What is required - Every line in the records below with the string "middle" needs to be copied out.

[Dataset excerpts]
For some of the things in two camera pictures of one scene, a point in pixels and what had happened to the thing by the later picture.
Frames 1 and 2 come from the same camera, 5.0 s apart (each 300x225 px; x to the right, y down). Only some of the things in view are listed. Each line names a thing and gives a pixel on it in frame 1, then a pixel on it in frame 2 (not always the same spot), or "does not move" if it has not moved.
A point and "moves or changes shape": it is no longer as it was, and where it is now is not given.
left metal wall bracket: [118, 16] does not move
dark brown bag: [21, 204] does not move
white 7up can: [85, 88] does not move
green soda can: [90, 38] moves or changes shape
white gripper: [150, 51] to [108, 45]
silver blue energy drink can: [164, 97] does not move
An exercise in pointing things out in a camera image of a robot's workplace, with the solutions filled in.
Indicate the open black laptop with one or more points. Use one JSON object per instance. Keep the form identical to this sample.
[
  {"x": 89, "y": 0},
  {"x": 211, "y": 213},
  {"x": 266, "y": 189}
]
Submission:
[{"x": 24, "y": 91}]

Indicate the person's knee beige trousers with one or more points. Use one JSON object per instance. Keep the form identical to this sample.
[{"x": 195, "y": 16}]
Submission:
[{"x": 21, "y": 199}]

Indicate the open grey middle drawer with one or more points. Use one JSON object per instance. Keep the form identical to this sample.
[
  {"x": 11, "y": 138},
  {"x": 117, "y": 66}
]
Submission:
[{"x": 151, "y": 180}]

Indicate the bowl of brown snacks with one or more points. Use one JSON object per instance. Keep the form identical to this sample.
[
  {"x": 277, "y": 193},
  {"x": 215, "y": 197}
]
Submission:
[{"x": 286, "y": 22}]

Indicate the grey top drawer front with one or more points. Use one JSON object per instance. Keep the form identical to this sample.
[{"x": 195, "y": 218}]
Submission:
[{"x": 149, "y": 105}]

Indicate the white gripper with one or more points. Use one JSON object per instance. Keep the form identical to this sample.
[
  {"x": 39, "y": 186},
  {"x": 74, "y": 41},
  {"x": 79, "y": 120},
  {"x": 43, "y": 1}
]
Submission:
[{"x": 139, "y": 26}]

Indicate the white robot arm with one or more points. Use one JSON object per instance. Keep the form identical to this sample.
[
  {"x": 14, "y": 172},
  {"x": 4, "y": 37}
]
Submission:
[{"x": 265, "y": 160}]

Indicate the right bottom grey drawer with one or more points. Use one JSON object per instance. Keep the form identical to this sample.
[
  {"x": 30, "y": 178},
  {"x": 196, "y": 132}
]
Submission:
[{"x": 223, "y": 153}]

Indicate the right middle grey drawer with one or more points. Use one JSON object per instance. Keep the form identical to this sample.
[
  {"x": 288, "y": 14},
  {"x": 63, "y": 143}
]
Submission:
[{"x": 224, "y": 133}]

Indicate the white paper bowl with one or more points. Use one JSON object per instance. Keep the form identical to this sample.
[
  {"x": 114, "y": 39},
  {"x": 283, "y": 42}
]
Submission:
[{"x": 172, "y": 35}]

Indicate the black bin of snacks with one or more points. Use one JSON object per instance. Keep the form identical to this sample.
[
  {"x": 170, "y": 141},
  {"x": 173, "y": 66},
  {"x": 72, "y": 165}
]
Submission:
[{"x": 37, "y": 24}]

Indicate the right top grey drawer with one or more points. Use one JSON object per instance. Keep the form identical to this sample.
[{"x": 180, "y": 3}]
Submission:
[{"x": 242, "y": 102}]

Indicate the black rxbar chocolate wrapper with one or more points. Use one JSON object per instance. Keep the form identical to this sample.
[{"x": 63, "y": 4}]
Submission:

Reply -
Indicate the open grey middle drawer with one or more points. Use one JSON object per instance. Keep the form identical to this sample.
Indicate the right middle grey drawer with one or more points. Use one JSON object per instance. Keep the form identical to this sample.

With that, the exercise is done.